I have a large table (~10 million records) that contains several keys into other, smaller tables. The keys are unique in each of the smaller tables but not in the large one. I would like to add a column to the large table from one of the smaller tables based on the keys matching, but I'm not sure of the "right" way to do it. I have a solution that works, but it takes a fair amount of time (thought that may be unavoidable) and just generally doesn't feel like it's the optimal way to do it. Here's what I have:
CREATE TABLE new_big_table LIKE big_table;
ALTER TABLE new_big_table ADD(new_column TINYINT NOT NULL);
INSERT INTO new_big_table SELECT big_table.*, smaller_table.my_column
FROM big_table JOIN smaller_table ON big_table.key1 = smaller_table.key1
AND big_table.key2 = smaller_table.key2;
This gets the job done, but it really smells like I'm doing it all wrong. It seems like at minimum I shouldn't need to create a duplicate of the table to get this done. Is there some more direct (and more efficient?) way of doing this?

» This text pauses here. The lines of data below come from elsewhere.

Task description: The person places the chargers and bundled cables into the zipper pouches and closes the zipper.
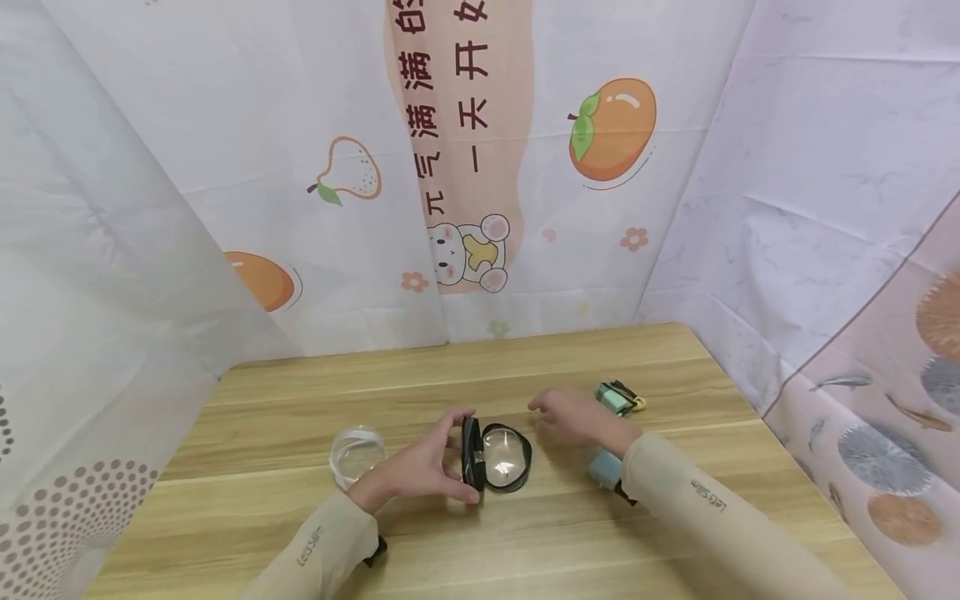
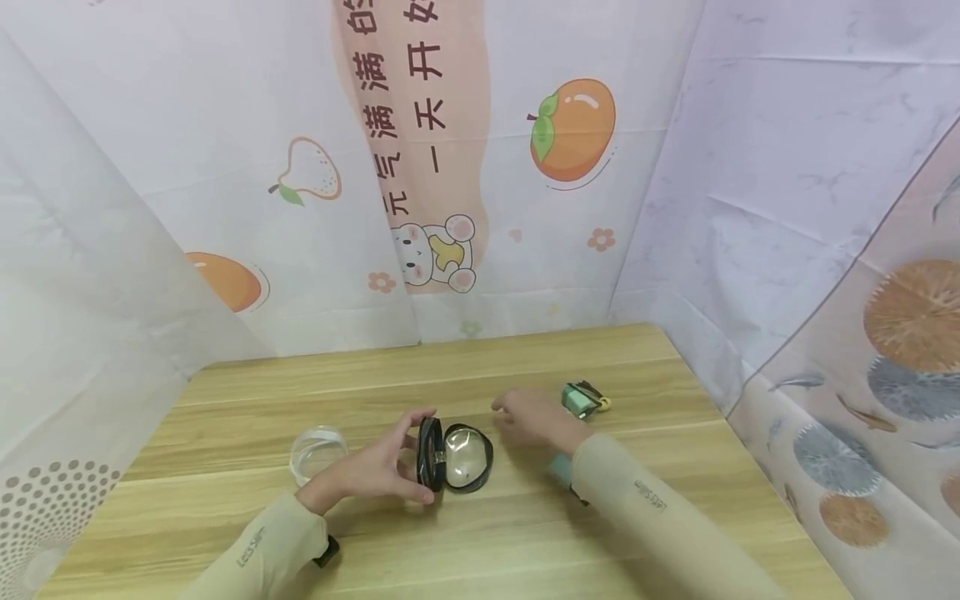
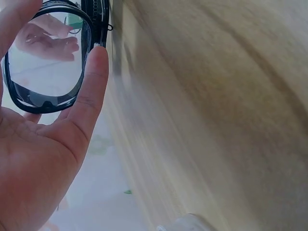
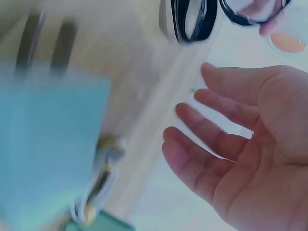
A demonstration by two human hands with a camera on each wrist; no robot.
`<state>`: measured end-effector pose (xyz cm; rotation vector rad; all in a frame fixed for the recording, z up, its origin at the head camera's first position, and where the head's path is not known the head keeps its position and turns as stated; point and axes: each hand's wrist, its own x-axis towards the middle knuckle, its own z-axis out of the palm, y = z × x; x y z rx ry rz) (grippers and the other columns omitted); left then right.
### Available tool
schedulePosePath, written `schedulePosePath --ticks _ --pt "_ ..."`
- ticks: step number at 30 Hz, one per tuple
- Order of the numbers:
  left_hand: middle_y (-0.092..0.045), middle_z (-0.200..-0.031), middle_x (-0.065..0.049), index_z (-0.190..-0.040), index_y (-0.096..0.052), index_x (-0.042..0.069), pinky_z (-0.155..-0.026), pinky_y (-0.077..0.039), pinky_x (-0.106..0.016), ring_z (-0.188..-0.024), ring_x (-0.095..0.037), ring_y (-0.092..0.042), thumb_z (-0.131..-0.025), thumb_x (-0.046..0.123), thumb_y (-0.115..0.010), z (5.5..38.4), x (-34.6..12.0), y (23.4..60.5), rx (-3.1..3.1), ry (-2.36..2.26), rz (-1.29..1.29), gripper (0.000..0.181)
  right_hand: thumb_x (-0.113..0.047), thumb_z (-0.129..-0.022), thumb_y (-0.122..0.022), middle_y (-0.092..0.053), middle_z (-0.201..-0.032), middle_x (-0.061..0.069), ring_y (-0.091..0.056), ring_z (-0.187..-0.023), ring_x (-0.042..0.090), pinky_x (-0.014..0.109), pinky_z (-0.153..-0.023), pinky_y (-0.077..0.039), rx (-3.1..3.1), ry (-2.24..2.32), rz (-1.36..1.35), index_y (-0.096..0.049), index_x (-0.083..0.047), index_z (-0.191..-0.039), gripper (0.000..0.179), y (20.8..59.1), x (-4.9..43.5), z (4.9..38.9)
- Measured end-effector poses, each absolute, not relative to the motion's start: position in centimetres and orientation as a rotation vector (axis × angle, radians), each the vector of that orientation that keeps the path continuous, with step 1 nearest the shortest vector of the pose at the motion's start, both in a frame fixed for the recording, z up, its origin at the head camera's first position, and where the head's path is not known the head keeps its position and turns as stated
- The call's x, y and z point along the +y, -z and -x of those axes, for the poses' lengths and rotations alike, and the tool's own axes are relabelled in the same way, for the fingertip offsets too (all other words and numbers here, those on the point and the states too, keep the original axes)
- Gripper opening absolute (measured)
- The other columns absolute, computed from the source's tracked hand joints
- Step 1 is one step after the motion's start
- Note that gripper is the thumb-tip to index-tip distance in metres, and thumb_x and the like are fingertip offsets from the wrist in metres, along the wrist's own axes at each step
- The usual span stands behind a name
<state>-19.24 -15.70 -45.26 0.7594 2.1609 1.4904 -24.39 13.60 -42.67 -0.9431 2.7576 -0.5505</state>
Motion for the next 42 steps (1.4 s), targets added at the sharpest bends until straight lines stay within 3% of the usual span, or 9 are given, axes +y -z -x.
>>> schedulePosePath --ticks 4,11,15,21,27,30,36,42 --pt "-0.023 -0.154 -0.02 -0.158 -0.015 0.013 -0.082 -0.059 -0.038 -0.127 -0.04 -0.05 -0.072 0.012 -0.093 19.2 -15.8 45.2 2.18 -1.475 -0.74 0.116 -0.008 -0.094 -0.072 -0.067 -0.124 0.021 -0.063 -0.115 0.038 0.05 -0.099 -0.05 2.835 0.401 0.959 -0.066 0.006 -0.124 0.034 42.0 15.0 24.6" --pt "-0.024 -0.153 -0.02 -0.158 -0.015 0.015 -0.082 -0.059 -0.036 -0.126 -0.038 -0.05 -0.072 0.013 -0.093 19.2 -16.0 45.4 2.188 -1.464 -0.74 0.116 0.001 -0.087 -0.075 -0.07 -0.111 0.02 -0.067 -0.103 0.035 0.046 -0.088 -0.056 2.844 0.24 0.999 -0.069 0.007 -0.119 0.033 41.9 16.8 24.7" --pt "-0.025 -0.153 -0.022 -0.158 -0.015 0.013 -0.081 -0.059 -0.035 -0.126 -0.039 -0.05 -0.073 0.011 -0.093 19.2 -16.0 45.3 2.186 -1.474 -0.745 0.115 -0.002 -0.087 -0.078 -0.071 -0.105 0.015 -0.068 -0.096 0.031 0.043 -0.081 -0.057 2.81 0.222 0.973 -0.071 0.003 -0.114 0.029 41.9 17.5 24.6" --pt "-0.026 -0.152 -0.021 -0.157 -0.016 0.012 -0.08 -0.06 -0.036 -0.126 -0.039 -0.05 -0.074 0.011 -0.092 19.3 -15.8 45.3 2.178 -1.468 -0.743 0.113 -0.007 -0.094 -0.071 -0.069 -0.118 0.018 -0.066 -0.109 0.036 0.048 -0.089 -0.055 2.844 0.211 0.871 -0.067 0.004 -0.124 0.032 41.9 18.5 24.7" --pt "-0.025 -0.154 -0.02 -0.158 -0.016 0.014 -0.08 -0.059 -0.036 -0.126 -0.037 -0.05 -0.075 0.013 -0.092 19.4 -15.8 45.3 2.195 -1.44 -0.738 0.113 -0.003 -0.092 -0.071 -0.067 -0.095 0.008 -0.06 -0.082 0.02 0.042 -0.076 -0.054 2.848 0.169 0.855 -0.073 -0.004 -0.102 0.01 42.0 19.2 24.8" --pt "-0.025 -0.154 -0.02 -0.158 -0.016 0.014 -0.08 -0.059 -0.036 -0.126 -0.037 -0.05 -0.075 0.015 -0.092 19.4 -15.9 45.3 2.203 -1.422 -0.74 0.113 -0.004 -0.091 -0.073 -0.065 -0.09 0.004 -0.056 -0.079 0.016 0.04 -0.075 -0.053 2.838 0.182 0.856 -0.074 -0.007 -0.095 0.005 42.2 19.4 24.7" --pt "-0.026 -0.154 -0.02 -0.158 -0.016 0.015 -0.081 -0.059 -0.036 -0.127 -0.038 -0.05 -0.075 0.016 -0.092 19.3 -15.9 45.4 2.201 -1.416 -0.73 0.113 -0.007 -0.089 -0.076 -0.065 -0.09 0.001 -0.055 -0.08 0.016 0.041 -0.074 -0.052 2.831 0.194 0.848 -0.074 -0.01 -0.092 0.005 42.6 19.6 25.1" --pt "-0.025 -0.155 -0.019 -0.158 -0.016 0.015 -0.081 -0.059 -0.035 -0.126 -0.036 -0.05 -0.076 0.015 -0.092 19.3 -15.9 45.3 2.191 -1.419 -0.727 0.113 -0.014 -0.089 -0.077 -0.064 -0.09 0.0 -0.05 -0.076 0.015 0.037 -0.067 -0.047 2.752 0.159 0.851 -0.076 -0.007 -0.102 0.014 42.0 19.8 25.2"
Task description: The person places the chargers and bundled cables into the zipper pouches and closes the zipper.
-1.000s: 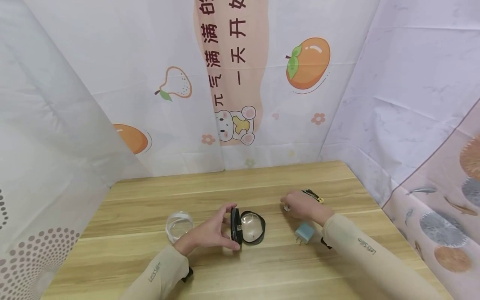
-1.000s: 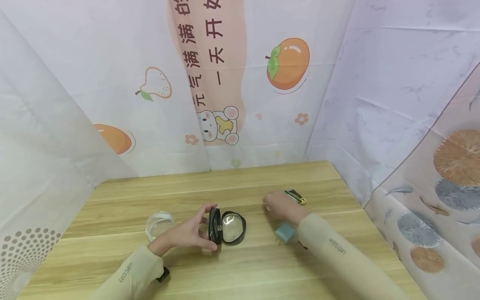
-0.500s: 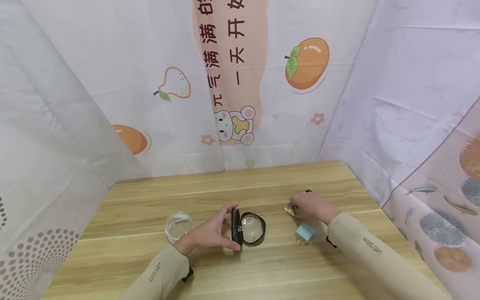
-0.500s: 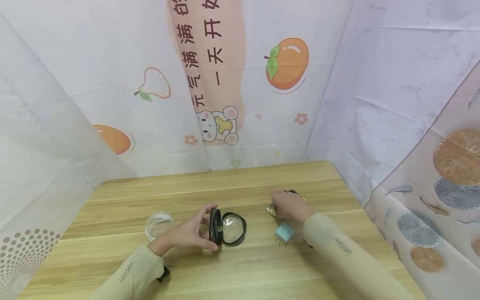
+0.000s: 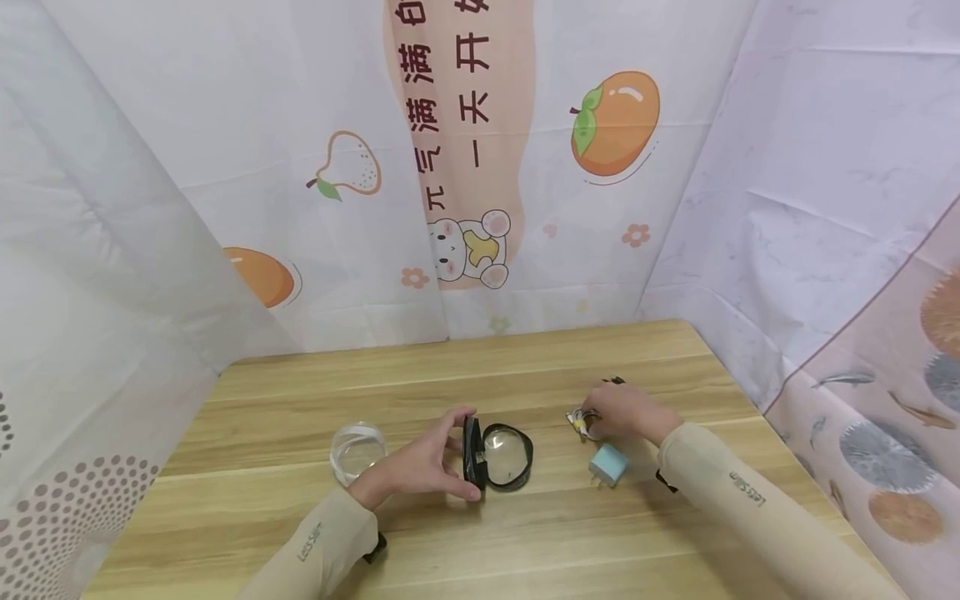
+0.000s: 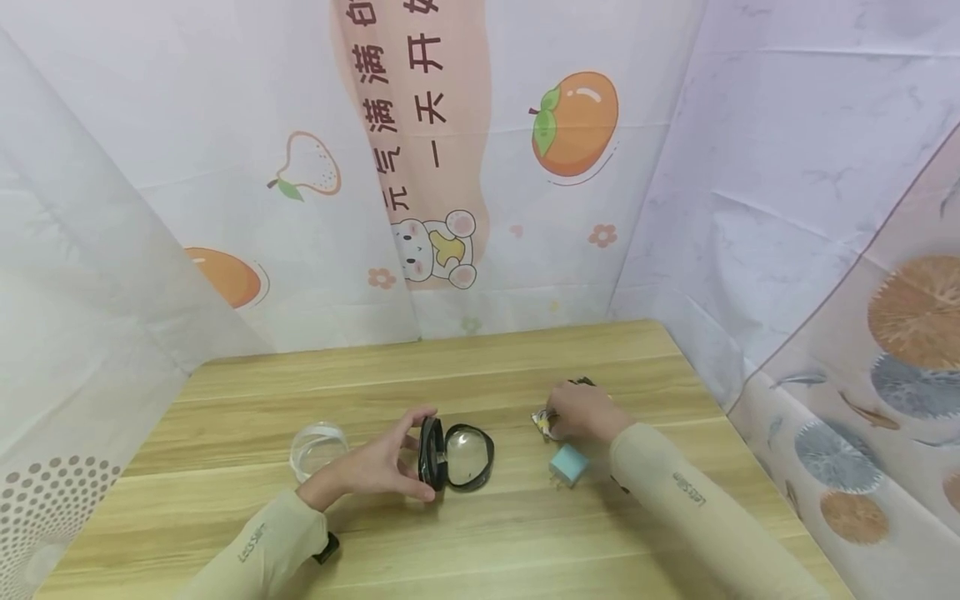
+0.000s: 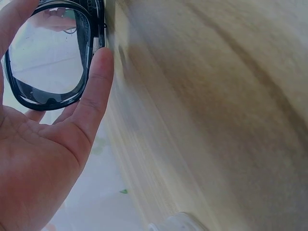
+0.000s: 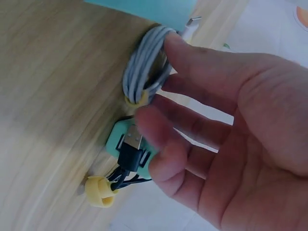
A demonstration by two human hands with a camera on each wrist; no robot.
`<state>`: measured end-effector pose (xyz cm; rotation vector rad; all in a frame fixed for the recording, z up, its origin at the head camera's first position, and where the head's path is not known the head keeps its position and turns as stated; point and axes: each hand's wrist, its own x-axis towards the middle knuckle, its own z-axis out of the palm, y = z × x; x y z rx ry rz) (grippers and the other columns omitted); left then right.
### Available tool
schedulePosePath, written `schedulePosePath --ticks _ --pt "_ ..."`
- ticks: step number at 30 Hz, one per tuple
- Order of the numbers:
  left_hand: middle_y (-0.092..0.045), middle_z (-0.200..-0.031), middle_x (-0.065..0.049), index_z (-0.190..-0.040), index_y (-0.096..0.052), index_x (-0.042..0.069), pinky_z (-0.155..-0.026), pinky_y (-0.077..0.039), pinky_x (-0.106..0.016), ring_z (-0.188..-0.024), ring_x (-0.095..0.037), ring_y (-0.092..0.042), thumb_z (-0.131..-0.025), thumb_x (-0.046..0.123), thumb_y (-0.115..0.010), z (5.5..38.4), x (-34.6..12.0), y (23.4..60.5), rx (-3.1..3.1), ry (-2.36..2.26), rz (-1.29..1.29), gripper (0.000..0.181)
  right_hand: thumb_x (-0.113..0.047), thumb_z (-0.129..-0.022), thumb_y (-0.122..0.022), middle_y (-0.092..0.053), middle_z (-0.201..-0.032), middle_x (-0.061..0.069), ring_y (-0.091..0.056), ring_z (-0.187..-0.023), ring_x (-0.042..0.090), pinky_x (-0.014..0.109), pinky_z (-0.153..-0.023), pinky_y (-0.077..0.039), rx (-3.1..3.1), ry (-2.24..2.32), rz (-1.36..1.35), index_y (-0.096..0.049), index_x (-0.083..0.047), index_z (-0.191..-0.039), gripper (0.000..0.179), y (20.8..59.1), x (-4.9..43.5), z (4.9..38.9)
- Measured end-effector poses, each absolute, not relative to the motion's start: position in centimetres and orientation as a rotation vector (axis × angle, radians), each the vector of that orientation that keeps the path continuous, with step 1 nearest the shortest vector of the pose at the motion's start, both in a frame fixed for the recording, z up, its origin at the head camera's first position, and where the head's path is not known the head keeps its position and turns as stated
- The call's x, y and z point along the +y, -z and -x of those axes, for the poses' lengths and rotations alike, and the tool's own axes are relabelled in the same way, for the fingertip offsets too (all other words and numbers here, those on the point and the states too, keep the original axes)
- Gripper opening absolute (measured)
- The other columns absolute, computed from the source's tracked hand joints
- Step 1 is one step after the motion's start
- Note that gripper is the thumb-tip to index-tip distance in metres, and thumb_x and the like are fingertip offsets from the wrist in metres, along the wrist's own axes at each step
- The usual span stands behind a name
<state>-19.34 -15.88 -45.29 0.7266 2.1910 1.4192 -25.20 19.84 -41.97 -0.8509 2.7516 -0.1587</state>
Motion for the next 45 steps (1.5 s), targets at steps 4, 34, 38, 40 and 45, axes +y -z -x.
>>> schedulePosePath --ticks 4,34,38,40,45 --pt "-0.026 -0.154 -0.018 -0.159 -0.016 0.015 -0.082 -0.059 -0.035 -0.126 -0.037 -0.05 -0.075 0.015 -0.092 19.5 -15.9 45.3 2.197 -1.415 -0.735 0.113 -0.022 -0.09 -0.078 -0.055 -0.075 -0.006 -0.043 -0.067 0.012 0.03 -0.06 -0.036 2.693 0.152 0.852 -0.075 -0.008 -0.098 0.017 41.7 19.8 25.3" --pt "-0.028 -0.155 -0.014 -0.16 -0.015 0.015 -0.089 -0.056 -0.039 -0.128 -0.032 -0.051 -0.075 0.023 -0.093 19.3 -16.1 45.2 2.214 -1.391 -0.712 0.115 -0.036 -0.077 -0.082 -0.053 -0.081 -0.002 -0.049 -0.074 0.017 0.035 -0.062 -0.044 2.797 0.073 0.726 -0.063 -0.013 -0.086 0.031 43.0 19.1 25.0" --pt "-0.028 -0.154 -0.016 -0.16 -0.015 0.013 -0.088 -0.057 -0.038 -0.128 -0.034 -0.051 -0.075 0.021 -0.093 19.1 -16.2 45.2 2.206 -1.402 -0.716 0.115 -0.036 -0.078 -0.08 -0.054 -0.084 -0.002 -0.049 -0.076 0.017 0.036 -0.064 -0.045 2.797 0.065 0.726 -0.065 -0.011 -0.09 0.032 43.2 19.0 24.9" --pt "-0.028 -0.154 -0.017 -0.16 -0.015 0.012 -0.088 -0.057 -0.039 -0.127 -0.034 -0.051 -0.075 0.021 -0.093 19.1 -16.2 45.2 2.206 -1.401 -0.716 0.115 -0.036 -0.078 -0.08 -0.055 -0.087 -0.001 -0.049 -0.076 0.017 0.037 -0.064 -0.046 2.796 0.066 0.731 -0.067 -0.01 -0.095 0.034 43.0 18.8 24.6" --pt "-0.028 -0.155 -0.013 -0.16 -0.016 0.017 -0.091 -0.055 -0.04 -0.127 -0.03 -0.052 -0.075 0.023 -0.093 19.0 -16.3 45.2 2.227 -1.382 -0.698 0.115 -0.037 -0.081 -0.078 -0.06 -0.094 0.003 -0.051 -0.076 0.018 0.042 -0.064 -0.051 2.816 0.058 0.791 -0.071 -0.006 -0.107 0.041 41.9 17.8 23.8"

It might be worth mentioning that this is for a personal, hobby project at home, so I am free to hog all the resources of the machine (since I'm the only one using it). As such, if there are any straightforward performance tuning tips for doing things like this, I'd appreciate them (I'm experimenting with this on an Amazon EC2 instance since it should be a lot faster and have more memory than my personal desktop).
Have you tried to add the column in-place?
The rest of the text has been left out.